Leaving pictures aside, restate exactly the lines of the data below, from the first one through the line that contains "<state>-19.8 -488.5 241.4".

━━━━━ Data provided ━━━━━

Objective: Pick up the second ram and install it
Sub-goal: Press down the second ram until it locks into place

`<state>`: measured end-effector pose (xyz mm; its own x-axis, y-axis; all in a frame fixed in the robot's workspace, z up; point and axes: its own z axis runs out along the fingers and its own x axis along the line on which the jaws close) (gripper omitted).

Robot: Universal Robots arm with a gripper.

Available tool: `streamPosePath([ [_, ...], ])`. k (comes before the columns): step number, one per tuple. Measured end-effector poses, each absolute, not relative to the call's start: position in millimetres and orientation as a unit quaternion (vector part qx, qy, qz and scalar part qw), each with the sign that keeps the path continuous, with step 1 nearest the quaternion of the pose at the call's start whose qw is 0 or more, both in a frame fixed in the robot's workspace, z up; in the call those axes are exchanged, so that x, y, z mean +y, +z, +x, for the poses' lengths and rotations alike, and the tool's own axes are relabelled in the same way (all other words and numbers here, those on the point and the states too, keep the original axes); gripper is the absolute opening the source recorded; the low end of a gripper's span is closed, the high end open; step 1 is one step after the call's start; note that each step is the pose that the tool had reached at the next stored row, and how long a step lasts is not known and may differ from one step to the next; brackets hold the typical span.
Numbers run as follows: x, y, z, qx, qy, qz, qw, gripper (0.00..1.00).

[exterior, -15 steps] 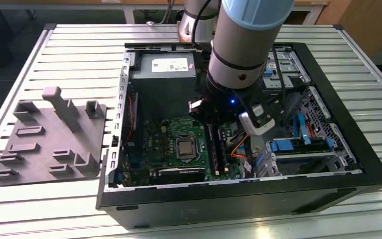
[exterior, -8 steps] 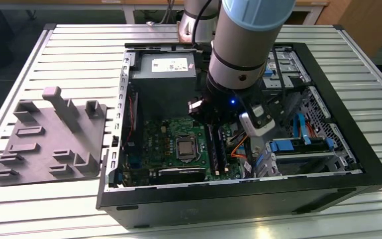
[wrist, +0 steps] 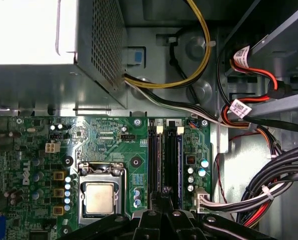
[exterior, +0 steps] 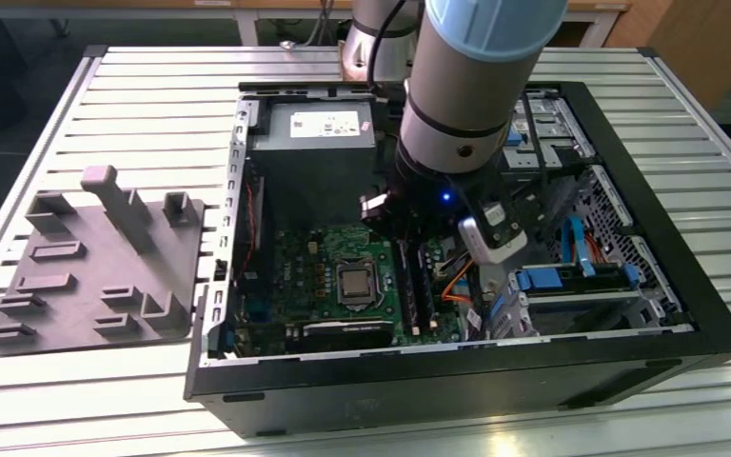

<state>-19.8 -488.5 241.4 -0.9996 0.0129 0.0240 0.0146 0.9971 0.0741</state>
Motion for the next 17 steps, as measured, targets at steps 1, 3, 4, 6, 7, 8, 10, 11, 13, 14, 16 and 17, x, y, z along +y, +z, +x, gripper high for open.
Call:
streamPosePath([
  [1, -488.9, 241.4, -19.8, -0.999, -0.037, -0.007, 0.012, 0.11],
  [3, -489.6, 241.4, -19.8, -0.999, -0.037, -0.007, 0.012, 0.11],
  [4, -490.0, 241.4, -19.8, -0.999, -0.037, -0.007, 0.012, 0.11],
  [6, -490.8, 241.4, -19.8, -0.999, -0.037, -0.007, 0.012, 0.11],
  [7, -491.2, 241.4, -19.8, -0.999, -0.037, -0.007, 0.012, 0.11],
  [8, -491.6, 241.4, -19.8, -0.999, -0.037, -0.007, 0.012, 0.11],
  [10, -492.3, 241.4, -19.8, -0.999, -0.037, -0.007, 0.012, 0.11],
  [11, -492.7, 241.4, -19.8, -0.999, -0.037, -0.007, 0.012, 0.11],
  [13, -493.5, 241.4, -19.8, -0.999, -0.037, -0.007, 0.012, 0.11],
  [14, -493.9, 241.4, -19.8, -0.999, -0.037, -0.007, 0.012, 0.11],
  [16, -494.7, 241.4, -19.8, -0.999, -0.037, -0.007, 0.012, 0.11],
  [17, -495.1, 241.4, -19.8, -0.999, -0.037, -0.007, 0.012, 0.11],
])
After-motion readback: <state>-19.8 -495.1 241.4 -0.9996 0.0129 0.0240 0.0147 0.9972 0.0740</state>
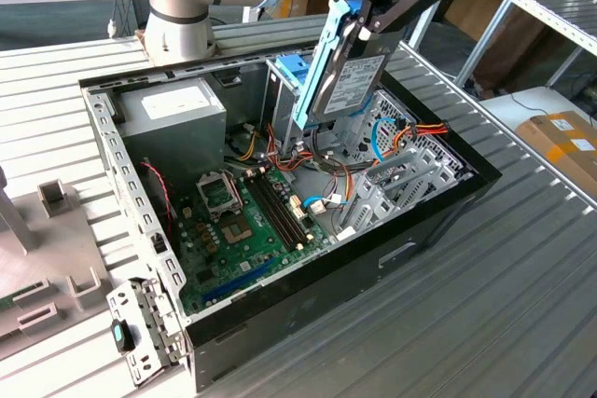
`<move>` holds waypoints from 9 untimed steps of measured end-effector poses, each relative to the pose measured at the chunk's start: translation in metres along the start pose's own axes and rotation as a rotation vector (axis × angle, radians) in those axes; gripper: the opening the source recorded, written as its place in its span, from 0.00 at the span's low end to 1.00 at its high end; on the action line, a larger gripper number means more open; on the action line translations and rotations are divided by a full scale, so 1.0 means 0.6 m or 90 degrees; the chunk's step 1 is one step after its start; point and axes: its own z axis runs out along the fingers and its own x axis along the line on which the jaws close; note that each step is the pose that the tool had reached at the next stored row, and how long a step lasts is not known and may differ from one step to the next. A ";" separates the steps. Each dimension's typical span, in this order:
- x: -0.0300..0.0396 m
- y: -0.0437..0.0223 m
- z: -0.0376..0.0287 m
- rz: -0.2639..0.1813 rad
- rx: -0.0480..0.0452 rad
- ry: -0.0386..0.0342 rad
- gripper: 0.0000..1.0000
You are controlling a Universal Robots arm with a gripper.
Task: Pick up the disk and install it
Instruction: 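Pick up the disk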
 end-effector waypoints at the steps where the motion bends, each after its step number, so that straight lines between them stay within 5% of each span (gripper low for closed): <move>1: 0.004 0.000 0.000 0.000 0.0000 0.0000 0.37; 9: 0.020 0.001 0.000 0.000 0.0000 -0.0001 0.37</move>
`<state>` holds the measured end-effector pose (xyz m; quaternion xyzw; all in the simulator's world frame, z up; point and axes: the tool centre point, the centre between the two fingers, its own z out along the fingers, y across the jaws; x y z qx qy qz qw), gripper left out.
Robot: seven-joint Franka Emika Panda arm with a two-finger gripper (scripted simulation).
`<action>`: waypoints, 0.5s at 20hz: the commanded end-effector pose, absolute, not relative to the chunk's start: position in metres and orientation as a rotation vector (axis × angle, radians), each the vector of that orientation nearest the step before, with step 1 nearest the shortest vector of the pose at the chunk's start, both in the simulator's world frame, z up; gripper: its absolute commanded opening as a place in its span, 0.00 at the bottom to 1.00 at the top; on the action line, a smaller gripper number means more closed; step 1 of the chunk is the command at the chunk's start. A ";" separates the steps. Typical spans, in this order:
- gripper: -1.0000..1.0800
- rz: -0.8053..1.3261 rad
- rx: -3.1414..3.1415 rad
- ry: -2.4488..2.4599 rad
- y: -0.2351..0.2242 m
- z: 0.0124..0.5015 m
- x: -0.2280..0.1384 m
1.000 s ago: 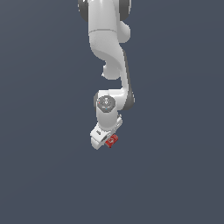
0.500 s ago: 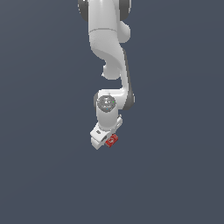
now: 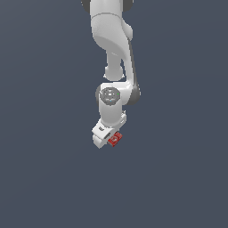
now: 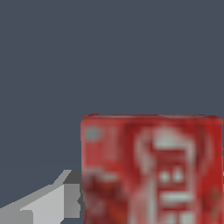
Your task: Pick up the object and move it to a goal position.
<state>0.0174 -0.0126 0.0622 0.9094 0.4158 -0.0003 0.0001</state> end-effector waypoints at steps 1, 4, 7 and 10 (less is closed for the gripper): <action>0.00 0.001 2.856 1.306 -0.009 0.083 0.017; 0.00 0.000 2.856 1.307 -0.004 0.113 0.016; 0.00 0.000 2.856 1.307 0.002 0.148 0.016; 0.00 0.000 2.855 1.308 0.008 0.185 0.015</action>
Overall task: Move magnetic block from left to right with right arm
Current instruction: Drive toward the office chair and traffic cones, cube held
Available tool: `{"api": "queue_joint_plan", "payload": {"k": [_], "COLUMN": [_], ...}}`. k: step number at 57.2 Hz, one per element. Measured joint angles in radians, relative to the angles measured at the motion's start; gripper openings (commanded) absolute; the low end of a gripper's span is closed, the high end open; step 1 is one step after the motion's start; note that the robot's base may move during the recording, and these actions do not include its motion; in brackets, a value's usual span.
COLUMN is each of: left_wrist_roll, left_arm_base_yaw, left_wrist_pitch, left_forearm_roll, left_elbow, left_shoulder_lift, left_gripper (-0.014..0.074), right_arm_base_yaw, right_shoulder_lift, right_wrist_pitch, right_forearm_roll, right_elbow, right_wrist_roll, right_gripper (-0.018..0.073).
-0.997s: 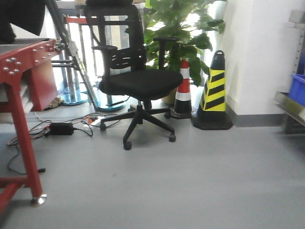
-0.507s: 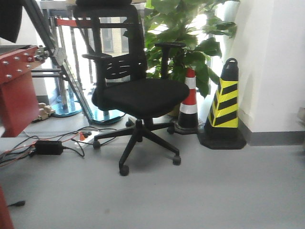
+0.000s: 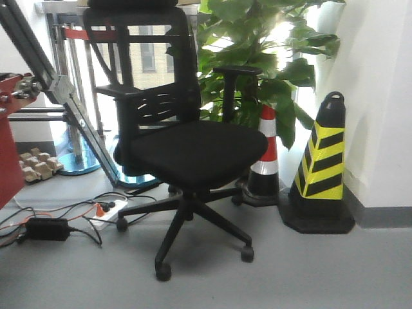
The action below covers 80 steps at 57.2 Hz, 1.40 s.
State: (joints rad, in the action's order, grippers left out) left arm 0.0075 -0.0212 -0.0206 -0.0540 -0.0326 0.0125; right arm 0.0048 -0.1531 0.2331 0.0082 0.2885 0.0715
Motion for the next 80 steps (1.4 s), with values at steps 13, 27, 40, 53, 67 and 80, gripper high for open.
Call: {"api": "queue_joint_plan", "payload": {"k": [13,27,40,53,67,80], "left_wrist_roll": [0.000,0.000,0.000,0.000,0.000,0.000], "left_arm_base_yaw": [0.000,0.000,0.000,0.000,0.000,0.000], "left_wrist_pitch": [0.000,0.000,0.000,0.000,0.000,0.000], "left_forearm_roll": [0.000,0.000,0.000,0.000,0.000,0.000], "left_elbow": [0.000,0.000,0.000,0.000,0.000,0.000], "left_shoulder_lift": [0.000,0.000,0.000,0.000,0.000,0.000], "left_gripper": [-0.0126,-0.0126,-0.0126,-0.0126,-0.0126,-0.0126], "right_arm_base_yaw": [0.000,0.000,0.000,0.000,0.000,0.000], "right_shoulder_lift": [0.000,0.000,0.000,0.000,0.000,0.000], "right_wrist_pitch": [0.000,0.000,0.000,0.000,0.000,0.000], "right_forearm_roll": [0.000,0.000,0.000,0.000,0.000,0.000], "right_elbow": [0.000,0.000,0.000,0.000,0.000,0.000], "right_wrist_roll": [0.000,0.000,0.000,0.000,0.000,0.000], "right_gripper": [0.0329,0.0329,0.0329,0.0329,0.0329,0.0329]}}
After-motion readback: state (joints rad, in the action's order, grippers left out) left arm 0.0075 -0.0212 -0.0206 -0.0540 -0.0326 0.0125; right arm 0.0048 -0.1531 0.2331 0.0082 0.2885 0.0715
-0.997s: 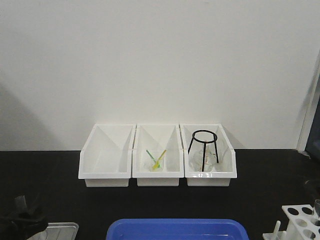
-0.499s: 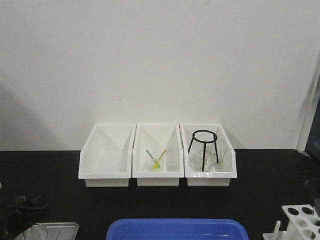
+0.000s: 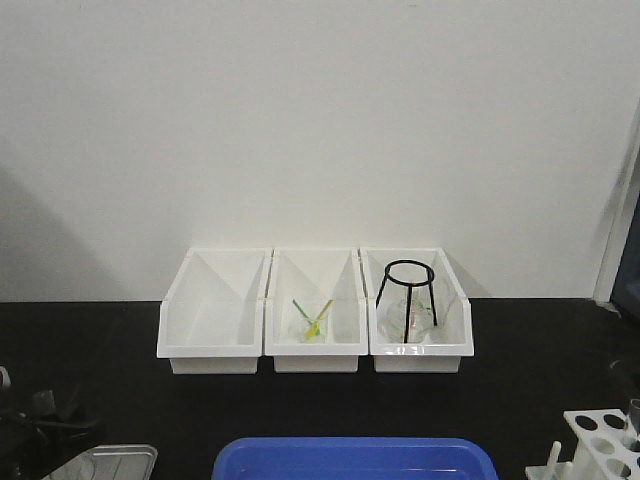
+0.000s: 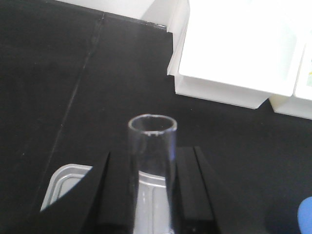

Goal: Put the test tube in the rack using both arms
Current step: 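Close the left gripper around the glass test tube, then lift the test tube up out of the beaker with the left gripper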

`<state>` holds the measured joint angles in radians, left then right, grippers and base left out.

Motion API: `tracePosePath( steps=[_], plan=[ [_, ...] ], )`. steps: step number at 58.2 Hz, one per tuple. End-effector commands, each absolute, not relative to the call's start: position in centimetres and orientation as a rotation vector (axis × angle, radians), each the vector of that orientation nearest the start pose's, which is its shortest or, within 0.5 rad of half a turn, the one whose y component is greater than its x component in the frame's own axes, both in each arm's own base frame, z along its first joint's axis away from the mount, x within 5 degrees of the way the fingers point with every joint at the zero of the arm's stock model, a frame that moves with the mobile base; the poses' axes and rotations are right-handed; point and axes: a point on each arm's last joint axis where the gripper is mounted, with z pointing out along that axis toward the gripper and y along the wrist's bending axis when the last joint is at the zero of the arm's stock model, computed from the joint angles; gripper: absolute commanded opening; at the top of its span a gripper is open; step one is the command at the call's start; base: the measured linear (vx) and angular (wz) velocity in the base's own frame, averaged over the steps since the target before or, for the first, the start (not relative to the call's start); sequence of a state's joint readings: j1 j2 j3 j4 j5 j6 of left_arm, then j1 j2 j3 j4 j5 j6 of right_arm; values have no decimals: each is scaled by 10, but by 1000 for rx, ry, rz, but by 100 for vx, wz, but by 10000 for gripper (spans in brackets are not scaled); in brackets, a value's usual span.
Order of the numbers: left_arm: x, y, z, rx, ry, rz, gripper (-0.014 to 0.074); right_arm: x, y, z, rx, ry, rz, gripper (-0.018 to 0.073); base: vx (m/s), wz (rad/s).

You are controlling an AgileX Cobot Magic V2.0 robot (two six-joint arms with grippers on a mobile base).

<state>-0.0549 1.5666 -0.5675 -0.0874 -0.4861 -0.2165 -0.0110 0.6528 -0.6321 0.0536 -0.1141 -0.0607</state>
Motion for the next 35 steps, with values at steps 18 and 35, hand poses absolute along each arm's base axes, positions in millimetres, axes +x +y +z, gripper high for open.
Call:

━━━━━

Response to the exercise →
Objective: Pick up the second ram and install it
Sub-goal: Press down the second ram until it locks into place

`<state>`: measured end-effector pose (xyz mm; its own x-axis, y-axis; all in a frame fixed in the robot's workspace, z up; point and axes: its own z axis runs out along the fingers and its own x axis along the line on which the jaws close) (gripper omitted).

Robot: Universal Robots arm with a gripper.

Available tool: `streamPosePath([ [_, ...], ])`. k (comes before the columns): step number, one per tuple. Measured end-effector poses, each absolute, not relative to the call's start: position in millimetres and orientation as a unit quaternion (vector part qx, qy, qz and scalar part qw), each with the sign that keeps the path continuous, with step 1 nearest the quaternion of the pose at the call's start whose qw is 0 or more, both in a frame fixed in the robot's workspace, z up; in the call those axes are exchanged, so that x, y, z mean +y, +z, +x, for the poses' lengths and rotations alike, and the tool's own axes are relabelled in the same way (all other words and numbers here, those on the point and the states too, keep the original axes); gripper is the absolute opening the source recorded; the low end of a gripper's span is closed, the high end open; step 1 is one step after the call's start; note that each step is the pose that the tool had reached at the next stored row, and how long a step lasts is not known and may differ from one step to the next; brackets hold the typical span.
Numbers run as follows: x, y, z, qx, qy, qz, qw, gripper (0.00..1.00).

[exterior, -15 steps] 
[exterior, -8 steps] 
[wrist, +0 steps] 
[exterior, +0 steps] 

<state>-19.8 -488.5 241.4 -0.9996 0.0129 0.0240 0.0146 0.9971 0.0741</state>

Now the output is complete.